Pada Juni 1908, pedagang teh New York Thomas Sullivan sering mengirim sampel teh ke pelanggan potensial. Untuk mengurangi biaya, dia memikirkan metode yaitu meletakkan sedikit daun teh longgar di beberapa kantong sutra kecil.
Pada waktu itu, setelah menerima tas sutra, beberapa pelanggan yang belum menyeduh teh pada waktu itu sering melemparkan kantong sutra ini ke dalam air mendidih karena mereka tidak mengetahui prosedur pembuatan teh. Tetapi secara bertahap, orang-orang menemukan bahwa teh kemasan itu nyaman dan mudah digunakan, dan secara bertahap membentuk kebiasaan membungkus teh dalam kantong kecil.
Kantong teh asli menggunakan kantong sutra, dan biayanya cukup tinggi. Kemudian, pengusaha Boston William Hermanson menemukan kantong teh serat kertas tahan panas, yang lebih dekat dengan kantong teh modern dalam bahan.

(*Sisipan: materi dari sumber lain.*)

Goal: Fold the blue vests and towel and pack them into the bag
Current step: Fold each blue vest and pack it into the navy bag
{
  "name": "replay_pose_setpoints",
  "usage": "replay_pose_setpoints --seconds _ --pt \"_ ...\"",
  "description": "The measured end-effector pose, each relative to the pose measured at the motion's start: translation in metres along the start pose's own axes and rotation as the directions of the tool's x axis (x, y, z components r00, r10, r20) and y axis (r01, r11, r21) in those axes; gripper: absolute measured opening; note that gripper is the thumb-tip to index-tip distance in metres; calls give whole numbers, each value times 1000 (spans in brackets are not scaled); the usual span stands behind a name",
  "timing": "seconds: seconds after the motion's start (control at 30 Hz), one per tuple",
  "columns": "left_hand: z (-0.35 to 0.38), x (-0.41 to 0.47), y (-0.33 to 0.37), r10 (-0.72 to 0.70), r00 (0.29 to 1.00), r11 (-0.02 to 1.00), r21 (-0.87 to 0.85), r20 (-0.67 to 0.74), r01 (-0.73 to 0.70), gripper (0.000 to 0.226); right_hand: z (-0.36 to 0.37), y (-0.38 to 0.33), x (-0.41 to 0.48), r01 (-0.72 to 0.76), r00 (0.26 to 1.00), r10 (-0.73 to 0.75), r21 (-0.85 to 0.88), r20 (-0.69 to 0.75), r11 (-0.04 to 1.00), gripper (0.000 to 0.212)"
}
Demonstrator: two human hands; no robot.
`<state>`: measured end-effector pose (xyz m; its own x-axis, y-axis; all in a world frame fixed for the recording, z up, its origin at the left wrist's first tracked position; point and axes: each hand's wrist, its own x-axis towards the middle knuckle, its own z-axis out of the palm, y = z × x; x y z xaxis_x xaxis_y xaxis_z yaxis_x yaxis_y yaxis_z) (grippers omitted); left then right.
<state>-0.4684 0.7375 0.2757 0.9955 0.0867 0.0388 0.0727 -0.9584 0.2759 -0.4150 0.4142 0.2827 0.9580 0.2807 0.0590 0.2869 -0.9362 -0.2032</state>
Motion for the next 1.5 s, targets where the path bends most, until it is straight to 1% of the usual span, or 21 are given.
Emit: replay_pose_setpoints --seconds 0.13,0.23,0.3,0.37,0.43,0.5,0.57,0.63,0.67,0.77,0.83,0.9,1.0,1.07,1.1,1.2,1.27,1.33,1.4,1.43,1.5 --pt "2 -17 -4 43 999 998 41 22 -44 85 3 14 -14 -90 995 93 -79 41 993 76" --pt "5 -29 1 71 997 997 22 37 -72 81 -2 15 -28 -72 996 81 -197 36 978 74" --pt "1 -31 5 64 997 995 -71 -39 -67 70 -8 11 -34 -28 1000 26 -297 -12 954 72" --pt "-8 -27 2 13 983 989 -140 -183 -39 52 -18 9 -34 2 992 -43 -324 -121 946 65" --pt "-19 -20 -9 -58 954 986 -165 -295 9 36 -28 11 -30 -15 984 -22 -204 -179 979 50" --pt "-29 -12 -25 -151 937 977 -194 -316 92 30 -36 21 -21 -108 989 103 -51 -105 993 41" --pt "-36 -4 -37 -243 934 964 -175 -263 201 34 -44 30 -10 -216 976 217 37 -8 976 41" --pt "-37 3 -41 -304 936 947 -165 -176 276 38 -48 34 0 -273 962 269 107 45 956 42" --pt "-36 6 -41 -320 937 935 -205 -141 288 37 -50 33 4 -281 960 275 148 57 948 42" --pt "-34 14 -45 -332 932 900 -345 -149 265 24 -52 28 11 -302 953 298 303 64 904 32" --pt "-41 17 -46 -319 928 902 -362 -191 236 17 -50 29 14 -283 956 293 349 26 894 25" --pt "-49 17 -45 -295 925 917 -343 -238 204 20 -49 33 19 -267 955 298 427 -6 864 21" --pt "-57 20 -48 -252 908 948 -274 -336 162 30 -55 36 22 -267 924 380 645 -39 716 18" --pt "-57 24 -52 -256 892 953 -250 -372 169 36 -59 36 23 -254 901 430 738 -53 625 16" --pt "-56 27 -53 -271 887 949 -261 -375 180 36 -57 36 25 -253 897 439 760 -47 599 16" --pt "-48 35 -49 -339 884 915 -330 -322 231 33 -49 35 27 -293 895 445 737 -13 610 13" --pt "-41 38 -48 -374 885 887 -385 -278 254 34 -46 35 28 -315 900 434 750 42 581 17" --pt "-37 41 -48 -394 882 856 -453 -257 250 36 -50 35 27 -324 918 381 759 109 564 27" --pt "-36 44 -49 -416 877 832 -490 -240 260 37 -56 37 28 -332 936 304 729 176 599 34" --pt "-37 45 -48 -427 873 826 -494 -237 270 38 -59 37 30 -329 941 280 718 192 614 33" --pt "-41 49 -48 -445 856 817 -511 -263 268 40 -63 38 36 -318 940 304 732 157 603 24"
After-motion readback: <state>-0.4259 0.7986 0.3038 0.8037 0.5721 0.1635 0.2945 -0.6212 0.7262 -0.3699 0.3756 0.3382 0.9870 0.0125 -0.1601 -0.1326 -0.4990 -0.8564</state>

Pada awalnya, kantong teh Amerika ini adalah gaya kantong tunggal. Karena bentuknya yang sederhana, mesin pengemasannya relatif sederhana. Masukkan kantong teh jenis ini ke dalam air, daun teh akan terkonsentrasi di kantong teh, dan kecepatan pembuatannya sangat lambat. Kemudian, seseorang mengemas teh ke dalam kantong teh double-bag yang dilipat menjadi bentuk W, dan mendapati bahwa teh dapat mempercepat laju pembuatan teh dalam air panas.